##### MATERIAL SUPPLIED
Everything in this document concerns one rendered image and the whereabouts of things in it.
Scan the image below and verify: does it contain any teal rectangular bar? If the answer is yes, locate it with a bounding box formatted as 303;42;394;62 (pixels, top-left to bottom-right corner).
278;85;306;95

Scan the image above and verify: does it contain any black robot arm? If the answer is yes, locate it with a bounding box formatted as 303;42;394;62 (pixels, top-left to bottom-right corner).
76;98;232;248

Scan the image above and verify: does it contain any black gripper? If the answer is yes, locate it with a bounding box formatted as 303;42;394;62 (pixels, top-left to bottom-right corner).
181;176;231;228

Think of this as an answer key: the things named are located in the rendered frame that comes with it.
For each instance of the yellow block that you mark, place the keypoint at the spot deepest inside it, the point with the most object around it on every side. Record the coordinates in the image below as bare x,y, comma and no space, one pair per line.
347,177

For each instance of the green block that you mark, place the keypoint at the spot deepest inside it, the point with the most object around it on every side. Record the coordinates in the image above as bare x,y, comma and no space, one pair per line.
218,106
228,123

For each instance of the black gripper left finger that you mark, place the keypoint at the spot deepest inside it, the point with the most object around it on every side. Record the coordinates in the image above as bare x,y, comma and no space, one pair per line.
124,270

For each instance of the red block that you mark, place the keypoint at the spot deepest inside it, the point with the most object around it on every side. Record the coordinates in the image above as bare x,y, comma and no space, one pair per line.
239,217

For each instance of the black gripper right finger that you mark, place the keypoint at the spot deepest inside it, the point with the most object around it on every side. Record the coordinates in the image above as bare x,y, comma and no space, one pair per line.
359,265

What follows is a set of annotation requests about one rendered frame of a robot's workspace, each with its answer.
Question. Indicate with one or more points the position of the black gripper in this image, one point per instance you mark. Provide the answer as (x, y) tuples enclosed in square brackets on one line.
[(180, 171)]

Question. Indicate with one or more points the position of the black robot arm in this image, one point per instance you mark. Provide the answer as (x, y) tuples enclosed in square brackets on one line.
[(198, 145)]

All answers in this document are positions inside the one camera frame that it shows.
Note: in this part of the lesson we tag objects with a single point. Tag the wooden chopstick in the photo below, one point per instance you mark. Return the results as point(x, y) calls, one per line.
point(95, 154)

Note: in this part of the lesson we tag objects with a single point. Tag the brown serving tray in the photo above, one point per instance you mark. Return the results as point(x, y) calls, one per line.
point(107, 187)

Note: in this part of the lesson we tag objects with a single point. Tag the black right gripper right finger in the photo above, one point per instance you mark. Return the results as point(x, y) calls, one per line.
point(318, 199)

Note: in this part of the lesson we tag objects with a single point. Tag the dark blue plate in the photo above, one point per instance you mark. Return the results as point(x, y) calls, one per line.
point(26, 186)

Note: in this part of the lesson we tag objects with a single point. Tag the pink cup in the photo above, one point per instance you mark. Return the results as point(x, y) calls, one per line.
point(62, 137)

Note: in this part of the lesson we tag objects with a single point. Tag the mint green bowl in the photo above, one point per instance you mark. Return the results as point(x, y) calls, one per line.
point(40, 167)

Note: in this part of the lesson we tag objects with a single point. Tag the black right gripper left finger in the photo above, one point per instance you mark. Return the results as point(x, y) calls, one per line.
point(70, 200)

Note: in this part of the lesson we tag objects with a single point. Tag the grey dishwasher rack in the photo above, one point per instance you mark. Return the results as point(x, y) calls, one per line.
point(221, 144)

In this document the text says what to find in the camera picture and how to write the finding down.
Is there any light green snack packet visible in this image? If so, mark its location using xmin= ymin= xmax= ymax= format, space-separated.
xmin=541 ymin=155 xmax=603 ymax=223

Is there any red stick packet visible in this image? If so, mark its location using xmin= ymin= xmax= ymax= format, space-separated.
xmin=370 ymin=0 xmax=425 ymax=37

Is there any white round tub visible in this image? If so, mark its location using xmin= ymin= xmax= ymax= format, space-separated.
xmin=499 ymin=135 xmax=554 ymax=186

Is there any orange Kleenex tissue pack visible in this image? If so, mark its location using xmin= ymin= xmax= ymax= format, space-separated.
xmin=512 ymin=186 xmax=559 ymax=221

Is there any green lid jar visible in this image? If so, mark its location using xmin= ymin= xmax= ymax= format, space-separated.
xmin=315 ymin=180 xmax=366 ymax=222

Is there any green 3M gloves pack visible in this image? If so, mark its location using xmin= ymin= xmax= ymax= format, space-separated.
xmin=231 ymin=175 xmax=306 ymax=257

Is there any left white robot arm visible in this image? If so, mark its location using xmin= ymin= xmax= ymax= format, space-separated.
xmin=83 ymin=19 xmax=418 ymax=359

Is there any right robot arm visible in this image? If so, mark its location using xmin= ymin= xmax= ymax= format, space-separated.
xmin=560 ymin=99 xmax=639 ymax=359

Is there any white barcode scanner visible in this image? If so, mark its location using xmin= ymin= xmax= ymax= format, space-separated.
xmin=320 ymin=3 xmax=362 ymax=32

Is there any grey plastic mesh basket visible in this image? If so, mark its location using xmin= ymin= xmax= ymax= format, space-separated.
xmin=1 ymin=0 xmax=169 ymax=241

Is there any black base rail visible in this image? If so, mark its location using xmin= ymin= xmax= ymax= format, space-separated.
##########
:: WORK ITEM ::
Emit only the final stretch of the records: the line containing "Is there any white barcode" through the end, each line exactly as it stands.

:: SOLUTION ::
Is there any white barcode scanner visible in this image? If so, mark its location using xmin= ymin= xmax= ymax= format, space-separated.
xmin=320 ymin=3 xmax=362 ymax=32

Is there any grey plastic mesh basket visible in this image? If so, mark its location using xmin= ymin= xmax= ymax= format, space-separated.
xmin=1 ymin=0 xmax=169 ymax=241

Is there any black base rail visible in this image? If so, mark its location using xmin= ymin= xmax= ymax= format, space-separated.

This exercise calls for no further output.